Studying Fibre Bundles from Husemoller, I stumble across the following problem in chapter $8$.
Definition: An open covering $\lbrace U_i \rbrace_{i \in S}$ of a topological space is numerable provided there exists a locally finite partition of unity $\lbrace u_i \rbrace_{i \in S}$ such that $\overline{u_i^{-1}(0,1]} \subset U_i$ for each $i \in S$.
Definition: A principal $G-$bundle $\xi$ over a space $B$ is numerable provided there is a numerable $\lbrace U_i \rbrace_{i \in S}$ of $B$ such that $\xi|U_i$ is trivial for each $i \in S$.
Definition: A bundle $\xi$ over a suspension $SB = \frac{B \times [-1,1]}{B \times \lbrace -1 \rbrace \cup B \times \lbrace 1 \rbrace}$ us regular provided, for dome $\varepsilon > 0$, $\xi|B(-\varepsilon, 1]$ and $\xi|B[-1,\varepsilon)$ are trivial.
In the sentence following the latter definition the author states without explaining:
Every numerable principal $G$-bundle is regular over $SB$.
Is this a straightfoward consequence? Requiring numerable means having an open covering and trivial restriction. Is there an easy way to glue them all and find $\varepsilon$ or another approach is needed?
Any help or reference would be appreciated.
You didn't say in your question what the notations $B[-1,\varepsilon)$ and $B(-\varepsilon,1]$ mean, but as you noted in a comment, they stand for the images of $B\times [-1,\varepsilon)$ and $B\times (-\varepsilon,1]$ under the quotient map, respectively.
For any $\varepsilon\in (0,1)$, both of these sets are contractible: For example, the straight-line homotopy $H\colon B\times (-\varepsilon,1]\times [0,1]\to B\times (-\varepsilon,1]$ defined by $H((b,s), t) = (b,s+t(1-s))$ descends to the quotient to give a homotopy $\widetilde H\colon B(-\varepsilon,1]\times [0,1]\to B(-\varepsilon,1]$ satisfying $\widetilde H((\cdot,\cdot),0) = \text{Id}$ and $\widetilde H((\cdot,\cdot),1) = \text{constant}$.

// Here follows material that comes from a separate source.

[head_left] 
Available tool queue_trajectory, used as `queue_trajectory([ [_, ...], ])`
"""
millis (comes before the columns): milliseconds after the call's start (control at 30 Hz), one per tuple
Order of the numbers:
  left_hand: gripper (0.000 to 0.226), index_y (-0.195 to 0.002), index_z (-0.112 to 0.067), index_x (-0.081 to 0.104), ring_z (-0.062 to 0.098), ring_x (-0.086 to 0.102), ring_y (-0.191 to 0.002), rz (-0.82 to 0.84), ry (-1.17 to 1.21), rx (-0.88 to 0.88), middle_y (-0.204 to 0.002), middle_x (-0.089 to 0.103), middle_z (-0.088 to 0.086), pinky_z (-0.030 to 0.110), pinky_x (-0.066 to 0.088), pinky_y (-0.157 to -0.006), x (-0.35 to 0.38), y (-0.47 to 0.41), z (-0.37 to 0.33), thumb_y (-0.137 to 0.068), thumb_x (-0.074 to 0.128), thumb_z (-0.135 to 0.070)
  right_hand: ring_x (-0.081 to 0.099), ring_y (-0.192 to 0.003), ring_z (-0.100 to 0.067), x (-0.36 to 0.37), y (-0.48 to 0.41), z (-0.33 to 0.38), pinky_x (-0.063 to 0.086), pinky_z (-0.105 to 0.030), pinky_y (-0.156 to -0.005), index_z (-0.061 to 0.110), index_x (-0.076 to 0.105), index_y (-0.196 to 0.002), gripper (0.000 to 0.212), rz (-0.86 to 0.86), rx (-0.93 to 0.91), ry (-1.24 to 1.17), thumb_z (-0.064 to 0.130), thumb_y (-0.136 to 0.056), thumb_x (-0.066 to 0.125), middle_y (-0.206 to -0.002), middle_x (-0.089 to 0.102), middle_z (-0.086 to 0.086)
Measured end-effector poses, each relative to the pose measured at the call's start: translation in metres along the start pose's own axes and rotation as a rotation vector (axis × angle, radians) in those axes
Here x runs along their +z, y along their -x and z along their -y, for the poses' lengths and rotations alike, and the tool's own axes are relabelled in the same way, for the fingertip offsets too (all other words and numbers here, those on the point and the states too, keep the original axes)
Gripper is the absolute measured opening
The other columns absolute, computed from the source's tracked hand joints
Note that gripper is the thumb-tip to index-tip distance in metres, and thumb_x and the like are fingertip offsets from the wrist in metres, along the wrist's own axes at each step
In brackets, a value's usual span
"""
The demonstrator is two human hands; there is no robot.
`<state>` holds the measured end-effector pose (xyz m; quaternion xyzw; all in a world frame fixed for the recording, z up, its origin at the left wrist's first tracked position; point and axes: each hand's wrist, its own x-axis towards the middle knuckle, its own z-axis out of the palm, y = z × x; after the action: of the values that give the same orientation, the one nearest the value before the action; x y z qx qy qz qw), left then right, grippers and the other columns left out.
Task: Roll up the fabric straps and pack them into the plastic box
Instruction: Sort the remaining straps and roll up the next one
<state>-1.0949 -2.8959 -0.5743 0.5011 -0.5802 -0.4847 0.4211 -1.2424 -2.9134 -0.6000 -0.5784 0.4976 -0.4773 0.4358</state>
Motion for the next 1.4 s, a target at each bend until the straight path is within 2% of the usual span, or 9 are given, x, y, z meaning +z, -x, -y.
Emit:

As @Tyrone mentioned in a comment, every numerable bundle over a contractible space is trivial. (Corollary 10.3 in Husemoller's 3rd edition shows that every numerable principal bundle is trivial, and it follows that every fiber bundle is trivial by applying the corollary to the associated principal bundle.) Thus every numerable bundle over a suspension satisfies the regularity condition for each $\varepsilon\in (0,1)$.